> _Data to use_
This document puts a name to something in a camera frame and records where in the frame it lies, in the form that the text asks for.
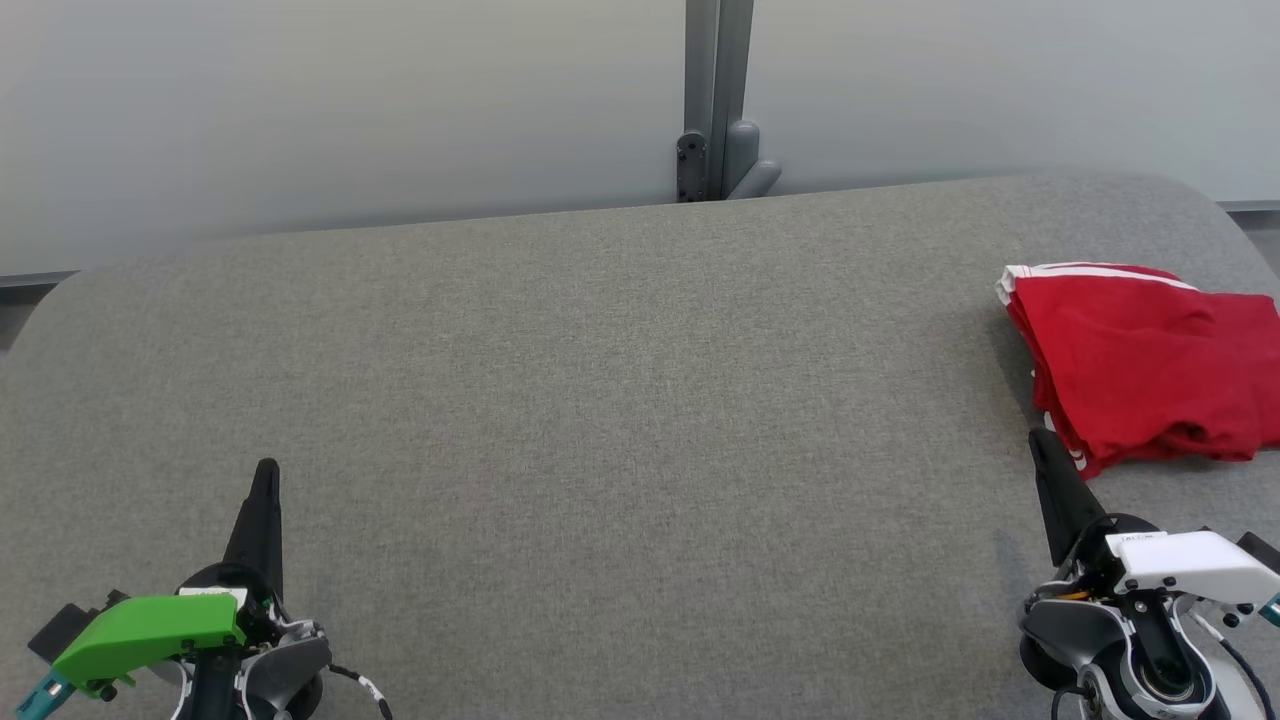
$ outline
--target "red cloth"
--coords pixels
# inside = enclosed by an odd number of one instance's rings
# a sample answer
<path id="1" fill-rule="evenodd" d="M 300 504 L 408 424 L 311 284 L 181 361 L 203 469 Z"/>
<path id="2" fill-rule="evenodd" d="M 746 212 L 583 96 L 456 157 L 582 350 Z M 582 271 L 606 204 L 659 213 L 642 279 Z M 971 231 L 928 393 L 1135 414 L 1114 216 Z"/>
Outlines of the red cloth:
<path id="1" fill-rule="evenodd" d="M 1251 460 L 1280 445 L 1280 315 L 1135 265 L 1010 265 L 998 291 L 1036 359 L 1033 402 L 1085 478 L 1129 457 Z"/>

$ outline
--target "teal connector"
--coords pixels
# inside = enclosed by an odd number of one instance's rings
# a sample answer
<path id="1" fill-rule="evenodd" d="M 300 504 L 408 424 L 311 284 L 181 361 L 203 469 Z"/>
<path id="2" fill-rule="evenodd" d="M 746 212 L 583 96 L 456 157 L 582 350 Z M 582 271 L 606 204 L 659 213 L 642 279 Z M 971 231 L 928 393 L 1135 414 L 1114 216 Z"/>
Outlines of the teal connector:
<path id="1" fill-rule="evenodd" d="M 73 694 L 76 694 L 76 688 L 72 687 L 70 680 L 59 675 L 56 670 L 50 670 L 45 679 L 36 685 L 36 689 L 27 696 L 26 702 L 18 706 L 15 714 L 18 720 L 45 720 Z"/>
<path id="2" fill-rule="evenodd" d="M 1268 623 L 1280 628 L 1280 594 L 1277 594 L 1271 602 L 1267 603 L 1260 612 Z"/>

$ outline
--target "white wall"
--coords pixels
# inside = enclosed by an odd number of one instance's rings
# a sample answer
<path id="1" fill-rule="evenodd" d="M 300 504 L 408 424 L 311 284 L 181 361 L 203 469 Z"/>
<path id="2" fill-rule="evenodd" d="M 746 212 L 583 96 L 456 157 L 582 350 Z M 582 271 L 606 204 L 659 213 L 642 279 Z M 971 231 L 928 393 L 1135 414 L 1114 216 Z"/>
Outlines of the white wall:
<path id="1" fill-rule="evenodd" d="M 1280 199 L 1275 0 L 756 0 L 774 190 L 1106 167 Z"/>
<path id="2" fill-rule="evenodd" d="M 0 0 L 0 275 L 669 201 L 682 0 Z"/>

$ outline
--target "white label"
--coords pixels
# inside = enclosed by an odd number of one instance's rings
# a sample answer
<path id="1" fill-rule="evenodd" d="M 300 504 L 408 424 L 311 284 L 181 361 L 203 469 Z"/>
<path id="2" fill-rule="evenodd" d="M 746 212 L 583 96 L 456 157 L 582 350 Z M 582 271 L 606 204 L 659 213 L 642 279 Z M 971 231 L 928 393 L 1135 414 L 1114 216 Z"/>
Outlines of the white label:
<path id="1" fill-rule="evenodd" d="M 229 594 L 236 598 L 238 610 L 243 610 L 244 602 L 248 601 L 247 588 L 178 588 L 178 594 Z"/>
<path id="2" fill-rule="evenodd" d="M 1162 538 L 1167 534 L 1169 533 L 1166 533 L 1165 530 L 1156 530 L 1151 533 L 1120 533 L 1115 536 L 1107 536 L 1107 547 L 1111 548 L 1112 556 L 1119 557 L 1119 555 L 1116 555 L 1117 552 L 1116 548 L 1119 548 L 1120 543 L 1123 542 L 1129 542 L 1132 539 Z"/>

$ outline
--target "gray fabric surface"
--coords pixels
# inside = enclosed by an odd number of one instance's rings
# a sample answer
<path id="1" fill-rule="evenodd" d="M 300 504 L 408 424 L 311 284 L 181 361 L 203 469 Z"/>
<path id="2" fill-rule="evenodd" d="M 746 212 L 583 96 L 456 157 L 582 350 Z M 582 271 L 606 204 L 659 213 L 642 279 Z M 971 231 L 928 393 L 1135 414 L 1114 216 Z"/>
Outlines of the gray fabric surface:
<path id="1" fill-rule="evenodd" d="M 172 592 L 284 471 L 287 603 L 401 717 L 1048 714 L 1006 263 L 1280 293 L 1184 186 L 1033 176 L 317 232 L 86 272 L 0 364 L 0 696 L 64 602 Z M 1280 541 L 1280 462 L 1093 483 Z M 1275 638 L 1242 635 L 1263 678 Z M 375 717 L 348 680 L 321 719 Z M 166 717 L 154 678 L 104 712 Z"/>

---

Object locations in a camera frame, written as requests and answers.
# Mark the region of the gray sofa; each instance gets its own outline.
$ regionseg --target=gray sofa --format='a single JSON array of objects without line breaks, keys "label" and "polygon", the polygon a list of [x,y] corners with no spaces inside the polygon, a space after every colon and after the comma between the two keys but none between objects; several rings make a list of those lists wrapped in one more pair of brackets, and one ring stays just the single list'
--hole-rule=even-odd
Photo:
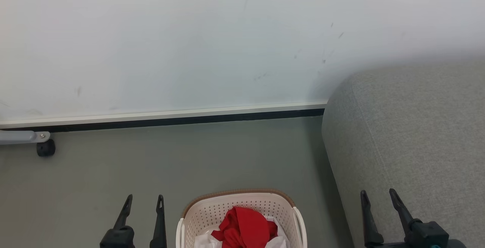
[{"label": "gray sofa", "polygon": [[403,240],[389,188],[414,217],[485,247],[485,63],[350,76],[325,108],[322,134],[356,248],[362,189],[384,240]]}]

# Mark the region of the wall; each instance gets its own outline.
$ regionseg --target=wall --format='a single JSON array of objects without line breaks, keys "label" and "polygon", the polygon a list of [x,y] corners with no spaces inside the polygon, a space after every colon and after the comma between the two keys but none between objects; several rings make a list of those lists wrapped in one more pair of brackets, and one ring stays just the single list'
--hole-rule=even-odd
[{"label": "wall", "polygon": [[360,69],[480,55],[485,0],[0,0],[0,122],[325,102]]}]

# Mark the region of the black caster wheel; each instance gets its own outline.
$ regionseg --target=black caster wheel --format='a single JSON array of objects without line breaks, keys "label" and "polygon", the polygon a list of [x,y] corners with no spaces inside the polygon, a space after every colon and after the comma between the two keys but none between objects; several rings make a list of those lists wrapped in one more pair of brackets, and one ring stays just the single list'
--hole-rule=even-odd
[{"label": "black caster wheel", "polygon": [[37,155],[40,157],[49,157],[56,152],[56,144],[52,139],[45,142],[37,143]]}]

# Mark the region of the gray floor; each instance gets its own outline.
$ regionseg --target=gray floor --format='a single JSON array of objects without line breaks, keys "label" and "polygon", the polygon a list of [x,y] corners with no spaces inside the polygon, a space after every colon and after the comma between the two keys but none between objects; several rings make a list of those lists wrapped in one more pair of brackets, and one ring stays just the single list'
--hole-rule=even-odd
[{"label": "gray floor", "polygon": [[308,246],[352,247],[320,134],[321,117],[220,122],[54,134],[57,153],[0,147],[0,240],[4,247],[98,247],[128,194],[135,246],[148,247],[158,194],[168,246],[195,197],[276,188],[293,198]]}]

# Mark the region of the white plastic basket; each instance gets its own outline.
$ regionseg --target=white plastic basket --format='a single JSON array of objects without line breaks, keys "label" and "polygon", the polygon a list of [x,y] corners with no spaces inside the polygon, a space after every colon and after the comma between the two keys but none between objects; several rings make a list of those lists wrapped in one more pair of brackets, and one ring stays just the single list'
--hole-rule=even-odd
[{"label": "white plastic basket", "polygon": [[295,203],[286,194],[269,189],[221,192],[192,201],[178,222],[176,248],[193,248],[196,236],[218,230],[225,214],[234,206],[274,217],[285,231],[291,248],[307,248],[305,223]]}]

* * *

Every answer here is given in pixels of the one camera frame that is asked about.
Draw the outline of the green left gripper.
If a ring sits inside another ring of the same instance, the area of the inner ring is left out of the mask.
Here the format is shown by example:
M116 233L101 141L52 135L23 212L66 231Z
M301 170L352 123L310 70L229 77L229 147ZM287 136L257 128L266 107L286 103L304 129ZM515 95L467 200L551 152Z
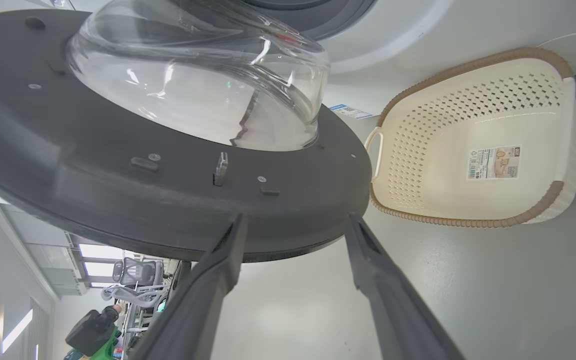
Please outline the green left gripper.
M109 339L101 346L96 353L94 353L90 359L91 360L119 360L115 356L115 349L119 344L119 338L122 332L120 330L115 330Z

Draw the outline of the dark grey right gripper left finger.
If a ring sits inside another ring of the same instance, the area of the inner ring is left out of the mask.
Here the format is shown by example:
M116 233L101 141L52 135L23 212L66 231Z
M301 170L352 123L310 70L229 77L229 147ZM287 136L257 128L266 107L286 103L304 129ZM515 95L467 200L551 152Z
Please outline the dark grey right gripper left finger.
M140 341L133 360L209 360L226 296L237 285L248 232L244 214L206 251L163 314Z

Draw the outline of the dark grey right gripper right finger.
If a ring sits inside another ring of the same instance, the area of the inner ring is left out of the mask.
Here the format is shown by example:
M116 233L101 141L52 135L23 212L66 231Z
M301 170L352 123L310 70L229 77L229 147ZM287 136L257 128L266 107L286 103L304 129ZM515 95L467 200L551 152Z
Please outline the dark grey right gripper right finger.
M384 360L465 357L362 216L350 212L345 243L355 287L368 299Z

> _Task statement_
Write out exactly the lines above between the line with "regionseg --target=gray floor" and the line with "# Mark the region of the white", inclusive, and nothing beyond them.

> _Exercise output_
$ regionseg --target=gray floor --format='a single JSON array of objects without line breaks, keys "label" and "polygon", the polygon a list of [x,y] corners with no spaces inside the polygon, a space after every colon and after the comma between the two keys but none between objects; several rings make a list of those lists wrapped in one more pair of brackets, and one ring stays just the single list'
--hole-rule=even-odd
[{"label": "gray floor", "polygon": [[308,246],[352,247],[320,134],[321,117],[220,122],[54,134],[57,153],[0,147],[0,240],[4,247],[98,247],[128,194],[135,246],[148,247],[158,194],[168,246],[195,197],[276,188],[293,198]]}]

# Mark the region of the white plastic basket; each instance gets its own outline.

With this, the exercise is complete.